----- Input records -----

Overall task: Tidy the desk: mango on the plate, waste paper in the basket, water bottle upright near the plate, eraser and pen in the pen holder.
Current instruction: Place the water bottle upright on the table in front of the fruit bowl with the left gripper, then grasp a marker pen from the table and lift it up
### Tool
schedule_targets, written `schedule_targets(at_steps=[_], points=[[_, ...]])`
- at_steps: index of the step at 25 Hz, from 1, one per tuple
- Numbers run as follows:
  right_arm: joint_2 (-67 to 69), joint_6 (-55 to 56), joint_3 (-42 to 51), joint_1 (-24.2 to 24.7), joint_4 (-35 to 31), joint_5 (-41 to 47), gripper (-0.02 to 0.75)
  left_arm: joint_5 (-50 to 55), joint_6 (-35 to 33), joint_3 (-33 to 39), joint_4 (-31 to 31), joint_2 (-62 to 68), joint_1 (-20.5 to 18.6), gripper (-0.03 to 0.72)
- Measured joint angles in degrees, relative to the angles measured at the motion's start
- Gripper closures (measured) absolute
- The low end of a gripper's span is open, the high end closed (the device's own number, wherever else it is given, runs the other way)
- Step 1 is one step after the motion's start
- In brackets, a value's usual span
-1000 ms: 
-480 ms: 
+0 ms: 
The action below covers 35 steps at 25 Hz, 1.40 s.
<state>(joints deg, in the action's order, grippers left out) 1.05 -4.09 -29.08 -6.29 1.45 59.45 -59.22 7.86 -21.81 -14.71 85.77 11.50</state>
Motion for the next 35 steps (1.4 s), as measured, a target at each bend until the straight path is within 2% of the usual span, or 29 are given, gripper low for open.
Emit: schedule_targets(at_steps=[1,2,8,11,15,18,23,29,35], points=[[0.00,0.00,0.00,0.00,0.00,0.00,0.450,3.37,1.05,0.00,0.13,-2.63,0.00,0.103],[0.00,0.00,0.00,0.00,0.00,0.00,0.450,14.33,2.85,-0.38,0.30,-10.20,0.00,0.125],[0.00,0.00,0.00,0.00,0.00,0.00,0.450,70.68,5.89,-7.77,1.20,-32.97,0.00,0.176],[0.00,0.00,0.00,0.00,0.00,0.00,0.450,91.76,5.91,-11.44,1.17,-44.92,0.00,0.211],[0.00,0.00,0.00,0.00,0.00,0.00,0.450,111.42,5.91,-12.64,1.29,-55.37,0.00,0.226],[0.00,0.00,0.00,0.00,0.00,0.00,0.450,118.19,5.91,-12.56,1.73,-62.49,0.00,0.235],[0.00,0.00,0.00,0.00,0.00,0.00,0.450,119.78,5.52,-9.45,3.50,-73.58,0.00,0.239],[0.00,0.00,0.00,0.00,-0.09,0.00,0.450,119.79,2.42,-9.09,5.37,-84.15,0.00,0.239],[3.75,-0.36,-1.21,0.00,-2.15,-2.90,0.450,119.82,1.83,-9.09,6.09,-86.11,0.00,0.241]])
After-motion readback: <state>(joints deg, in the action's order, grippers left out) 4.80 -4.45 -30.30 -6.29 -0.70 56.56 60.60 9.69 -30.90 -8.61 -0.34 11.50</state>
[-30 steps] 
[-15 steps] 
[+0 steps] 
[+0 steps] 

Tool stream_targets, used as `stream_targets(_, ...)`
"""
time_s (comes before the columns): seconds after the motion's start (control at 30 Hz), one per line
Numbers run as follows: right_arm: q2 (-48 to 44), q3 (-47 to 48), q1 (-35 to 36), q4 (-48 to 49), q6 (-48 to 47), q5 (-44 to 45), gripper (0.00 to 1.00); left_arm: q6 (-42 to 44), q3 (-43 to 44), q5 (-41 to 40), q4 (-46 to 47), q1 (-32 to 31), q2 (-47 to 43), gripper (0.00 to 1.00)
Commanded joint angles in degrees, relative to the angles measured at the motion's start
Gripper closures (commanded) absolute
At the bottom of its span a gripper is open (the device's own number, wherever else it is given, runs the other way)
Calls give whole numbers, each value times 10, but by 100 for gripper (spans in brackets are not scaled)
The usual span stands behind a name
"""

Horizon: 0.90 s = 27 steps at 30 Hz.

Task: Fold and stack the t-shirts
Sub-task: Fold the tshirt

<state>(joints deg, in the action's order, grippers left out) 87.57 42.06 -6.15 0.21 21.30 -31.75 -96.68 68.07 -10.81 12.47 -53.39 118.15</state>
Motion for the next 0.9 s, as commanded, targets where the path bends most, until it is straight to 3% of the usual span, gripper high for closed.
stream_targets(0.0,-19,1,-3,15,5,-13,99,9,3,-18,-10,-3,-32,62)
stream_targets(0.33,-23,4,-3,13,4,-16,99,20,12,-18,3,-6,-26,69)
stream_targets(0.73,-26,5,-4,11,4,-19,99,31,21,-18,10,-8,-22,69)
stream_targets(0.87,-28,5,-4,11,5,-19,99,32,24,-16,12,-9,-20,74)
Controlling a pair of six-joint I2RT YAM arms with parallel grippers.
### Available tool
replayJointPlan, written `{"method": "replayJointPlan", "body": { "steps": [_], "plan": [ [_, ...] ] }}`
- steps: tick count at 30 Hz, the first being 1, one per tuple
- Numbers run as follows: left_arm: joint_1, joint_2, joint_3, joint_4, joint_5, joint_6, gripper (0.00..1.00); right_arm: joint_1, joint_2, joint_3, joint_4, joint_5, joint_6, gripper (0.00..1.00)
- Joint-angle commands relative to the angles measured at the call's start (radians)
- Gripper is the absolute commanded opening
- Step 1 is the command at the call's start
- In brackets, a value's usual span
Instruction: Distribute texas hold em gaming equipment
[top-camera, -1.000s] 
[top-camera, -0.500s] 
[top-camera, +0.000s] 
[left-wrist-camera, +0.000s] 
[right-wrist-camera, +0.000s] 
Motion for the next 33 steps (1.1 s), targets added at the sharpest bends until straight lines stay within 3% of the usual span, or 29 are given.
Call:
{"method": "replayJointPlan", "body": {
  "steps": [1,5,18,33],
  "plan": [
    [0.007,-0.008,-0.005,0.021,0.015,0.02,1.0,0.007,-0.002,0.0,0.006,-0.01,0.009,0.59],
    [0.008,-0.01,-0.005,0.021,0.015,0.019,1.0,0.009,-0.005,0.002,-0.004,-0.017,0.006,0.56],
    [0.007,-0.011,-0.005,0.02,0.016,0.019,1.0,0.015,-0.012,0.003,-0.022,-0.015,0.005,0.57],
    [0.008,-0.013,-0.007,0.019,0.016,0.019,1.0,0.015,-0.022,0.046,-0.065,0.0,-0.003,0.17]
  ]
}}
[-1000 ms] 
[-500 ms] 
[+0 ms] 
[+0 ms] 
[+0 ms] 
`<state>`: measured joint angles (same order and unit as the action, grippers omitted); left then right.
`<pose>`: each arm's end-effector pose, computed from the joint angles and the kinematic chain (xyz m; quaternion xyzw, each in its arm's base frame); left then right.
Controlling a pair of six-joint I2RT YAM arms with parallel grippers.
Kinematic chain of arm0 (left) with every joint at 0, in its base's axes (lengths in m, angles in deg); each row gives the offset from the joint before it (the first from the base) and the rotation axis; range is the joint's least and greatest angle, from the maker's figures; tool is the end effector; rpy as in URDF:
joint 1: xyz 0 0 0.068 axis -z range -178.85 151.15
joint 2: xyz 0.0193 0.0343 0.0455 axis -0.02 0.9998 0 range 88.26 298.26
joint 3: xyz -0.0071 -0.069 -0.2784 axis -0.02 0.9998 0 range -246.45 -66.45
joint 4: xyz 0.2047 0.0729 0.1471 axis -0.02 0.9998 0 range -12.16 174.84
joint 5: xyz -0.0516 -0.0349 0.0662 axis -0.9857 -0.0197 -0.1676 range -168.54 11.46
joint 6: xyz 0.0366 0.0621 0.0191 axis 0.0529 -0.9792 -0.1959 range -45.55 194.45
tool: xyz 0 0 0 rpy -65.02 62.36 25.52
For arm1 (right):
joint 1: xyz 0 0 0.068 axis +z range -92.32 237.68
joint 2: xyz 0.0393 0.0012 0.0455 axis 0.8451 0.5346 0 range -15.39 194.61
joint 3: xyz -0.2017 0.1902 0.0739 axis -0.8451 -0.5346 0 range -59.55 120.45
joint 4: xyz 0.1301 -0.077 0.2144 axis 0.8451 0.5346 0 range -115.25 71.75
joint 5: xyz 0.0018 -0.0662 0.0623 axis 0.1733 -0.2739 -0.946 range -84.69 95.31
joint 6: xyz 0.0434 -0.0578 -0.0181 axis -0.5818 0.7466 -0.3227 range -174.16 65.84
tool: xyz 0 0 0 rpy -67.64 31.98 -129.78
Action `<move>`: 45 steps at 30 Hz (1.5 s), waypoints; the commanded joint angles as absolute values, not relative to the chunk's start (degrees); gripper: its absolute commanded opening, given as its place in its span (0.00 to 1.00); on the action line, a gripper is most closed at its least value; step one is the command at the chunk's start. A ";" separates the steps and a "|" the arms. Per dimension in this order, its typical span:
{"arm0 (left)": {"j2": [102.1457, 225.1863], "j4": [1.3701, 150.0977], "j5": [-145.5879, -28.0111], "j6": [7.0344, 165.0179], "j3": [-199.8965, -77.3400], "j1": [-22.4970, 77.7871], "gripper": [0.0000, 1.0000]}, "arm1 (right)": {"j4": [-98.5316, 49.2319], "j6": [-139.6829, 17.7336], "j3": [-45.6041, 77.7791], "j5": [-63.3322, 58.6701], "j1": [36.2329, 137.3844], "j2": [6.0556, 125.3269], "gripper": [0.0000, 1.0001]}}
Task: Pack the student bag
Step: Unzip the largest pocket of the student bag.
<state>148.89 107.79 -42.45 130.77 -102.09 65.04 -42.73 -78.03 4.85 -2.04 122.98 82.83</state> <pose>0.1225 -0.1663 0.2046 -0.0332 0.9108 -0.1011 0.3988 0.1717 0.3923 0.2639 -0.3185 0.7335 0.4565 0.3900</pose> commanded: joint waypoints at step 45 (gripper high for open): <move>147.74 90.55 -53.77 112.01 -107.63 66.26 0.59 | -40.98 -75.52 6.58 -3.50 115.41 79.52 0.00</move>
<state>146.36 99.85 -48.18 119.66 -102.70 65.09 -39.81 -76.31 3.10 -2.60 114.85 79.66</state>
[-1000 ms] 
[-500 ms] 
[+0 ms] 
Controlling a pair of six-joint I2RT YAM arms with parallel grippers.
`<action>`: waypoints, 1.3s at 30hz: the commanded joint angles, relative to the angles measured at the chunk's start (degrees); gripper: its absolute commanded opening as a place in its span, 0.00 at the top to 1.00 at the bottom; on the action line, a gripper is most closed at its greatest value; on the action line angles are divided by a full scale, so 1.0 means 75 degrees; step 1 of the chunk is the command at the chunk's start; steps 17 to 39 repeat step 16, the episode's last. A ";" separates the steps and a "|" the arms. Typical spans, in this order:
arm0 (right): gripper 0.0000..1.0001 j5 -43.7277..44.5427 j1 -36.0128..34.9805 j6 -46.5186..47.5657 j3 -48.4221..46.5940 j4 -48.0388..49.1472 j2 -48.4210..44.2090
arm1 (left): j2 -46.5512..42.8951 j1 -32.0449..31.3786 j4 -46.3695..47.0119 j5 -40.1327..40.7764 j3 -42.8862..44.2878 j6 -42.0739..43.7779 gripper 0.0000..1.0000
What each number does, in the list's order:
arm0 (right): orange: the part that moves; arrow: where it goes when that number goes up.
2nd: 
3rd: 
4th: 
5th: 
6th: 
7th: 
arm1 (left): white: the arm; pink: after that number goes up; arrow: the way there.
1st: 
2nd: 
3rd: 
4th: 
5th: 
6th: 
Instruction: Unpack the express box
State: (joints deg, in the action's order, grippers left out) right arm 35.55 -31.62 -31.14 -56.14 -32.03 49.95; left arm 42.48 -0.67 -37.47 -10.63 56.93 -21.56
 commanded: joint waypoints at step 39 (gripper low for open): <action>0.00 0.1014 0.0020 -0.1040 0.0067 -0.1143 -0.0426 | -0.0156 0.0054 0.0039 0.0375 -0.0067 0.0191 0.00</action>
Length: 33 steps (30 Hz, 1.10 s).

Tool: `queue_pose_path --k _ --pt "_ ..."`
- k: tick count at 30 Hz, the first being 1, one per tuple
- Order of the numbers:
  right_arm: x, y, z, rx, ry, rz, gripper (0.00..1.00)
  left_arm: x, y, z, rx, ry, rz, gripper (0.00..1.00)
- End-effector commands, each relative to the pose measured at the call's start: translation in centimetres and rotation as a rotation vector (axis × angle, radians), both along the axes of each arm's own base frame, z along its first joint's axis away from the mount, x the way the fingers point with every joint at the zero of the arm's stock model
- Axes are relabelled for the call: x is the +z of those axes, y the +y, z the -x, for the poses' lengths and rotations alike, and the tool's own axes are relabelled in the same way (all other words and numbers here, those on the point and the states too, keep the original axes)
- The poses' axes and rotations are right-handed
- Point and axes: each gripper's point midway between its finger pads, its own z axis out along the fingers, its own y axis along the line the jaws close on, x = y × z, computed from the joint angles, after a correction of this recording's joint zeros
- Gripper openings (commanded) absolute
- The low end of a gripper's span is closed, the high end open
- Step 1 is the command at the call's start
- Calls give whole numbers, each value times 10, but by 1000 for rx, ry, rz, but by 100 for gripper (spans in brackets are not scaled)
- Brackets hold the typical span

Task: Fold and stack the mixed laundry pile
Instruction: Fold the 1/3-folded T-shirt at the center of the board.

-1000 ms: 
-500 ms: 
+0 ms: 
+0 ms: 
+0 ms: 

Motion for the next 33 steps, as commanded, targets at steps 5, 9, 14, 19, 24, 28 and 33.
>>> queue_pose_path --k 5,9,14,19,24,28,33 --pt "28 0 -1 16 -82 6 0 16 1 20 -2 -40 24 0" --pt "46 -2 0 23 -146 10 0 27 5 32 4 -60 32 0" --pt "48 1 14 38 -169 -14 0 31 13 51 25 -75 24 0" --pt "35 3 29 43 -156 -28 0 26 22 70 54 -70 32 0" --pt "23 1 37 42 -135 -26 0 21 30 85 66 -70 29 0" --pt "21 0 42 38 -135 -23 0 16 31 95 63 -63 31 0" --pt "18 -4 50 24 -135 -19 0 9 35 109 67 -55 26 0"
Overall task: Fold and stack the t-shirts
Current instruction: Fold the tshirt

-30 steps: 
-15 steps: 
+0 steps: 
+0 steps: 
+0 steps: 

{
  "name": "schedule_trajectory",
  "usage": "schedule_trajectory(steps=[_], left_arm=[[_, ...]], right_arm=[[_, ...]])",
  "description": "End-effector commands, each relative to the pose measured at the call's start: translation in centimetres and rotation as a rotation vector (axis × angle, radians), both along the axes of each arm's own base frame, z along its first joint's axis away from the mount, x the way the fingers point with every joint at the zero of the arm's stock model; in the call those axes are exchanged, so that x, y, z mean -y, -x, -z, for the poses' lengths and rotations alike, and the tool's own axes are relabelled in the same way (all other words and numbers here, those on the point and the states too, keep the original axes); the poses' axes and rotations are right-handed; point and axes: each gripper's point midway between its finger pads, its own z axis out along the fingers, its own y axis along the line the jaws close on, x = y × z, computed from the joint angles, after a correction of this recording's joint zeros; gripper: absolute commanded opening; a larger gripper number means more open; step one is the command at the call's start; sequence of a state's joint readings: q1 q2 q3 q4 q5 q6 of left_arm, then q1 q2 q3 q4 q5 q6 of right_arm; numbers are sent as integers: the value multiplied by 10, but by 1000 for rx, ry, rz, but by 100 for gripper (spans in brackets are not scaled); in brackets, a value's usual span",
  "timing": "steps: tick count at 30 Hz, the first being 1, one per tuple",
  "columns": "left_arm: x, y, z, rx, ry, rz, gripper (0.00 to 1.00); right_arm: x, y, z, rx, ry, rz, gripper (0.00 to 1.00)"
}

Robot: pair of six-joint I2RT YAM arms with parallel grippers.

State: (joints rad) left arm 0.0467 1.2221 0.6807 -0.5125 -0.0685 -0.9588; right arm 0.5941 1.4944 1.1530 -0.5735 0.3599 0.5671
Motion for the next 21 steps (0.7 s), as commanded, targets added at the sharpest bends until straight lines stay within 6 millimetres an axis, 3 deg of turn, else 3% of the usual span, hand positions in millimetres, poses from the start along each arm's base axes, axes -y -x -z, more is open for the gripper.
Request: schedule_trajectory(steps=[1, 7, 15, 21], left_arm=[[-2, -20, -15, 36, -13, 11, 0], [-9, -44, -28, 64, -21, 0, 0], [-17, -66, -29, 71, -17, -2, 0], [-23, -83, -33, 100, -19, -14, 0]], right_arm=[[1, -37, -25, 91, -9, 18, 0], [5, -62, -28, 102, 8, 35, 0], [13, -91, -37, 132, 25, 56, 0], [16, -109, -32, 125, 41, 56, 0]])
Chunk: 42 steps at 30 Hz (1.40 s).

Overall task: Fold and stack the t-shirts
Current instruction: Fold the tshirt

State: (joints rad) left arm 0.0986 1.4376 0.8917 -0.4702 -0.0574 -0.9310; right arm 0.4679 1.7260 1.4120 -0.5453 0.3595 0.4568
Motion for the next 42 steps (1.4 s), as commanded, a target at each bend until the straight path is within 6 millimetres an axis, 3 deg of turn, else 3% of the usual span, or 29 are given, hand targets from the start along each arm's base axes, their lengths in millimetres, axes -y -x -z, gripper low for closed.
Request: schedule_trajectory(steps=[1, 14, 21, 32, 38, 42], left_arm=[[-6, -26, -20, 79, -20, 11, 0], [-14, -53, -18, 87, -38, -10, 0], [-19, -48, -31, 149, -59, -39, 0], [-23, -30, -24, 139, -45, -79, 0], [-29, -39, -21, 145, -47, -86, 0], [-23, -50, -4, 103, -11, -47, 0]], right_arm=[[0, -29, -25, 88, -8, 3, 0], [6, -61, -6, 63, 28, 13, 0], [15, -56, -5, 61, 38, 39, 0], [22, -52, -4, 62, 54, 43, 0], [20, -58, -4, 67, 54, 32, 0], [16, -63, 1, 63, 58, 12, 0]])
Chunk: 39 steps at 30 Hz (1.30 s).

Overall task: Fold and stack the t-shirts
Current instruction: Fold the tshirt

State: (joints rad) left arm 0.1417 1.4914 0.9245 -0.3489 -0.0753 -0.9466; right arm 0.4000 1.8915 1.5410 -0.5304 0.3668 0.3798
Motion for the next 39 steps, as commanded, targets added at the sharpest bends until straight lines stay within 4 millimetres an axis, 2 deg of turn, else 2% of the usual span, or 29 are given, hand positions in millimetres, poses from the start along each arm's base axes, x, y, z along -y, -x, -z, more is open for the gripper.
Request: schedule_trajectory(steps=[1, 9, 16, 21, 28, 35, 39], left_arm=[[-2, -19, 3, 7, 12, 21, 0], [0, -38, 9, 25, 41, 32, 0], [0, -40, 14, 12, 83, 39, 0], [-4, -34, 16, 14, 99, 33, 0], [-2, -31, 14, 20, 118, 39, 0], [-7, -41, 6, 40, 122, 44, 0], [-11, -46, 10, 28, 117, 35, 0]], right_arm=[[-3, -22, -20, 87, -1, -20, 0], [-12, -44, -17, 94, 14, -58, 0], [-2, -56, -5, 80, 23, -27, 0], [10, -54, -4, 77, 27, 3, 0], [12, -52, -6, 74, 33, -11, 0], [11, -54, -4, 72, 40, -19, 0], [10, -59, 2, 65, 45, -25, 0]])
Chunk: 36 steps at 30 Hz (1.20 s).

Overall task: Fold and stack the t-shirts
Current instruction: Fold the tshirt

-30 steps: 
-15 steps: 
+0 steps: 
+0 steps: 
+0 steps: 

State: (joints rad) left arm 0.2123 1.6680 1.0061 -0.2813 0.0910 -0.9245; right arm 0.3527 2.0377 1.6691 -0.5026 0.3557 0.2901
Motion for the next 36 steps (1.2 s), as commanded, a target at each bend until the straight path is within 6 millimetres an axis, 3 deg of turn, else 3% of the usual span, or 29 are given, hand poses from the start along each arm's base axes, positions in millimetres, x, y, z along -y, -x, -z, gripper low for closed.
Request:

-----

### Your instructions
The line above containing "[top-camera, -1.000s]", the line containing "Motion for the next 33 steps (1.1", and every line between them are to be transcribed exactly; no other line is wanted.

### Worked solution
[top-camera, -1.000s] 
[top-camera, -0.500s] 
[top-camera, +0.000s] 
[left-wrist-camera, +0.000s] 
[right-wrist-camera, +0.000s] 
Motion for the next 33 steps (1.1 s), targets added at the sharpest bends until straight lines stay within 3% of the usual span, or 29 are given.

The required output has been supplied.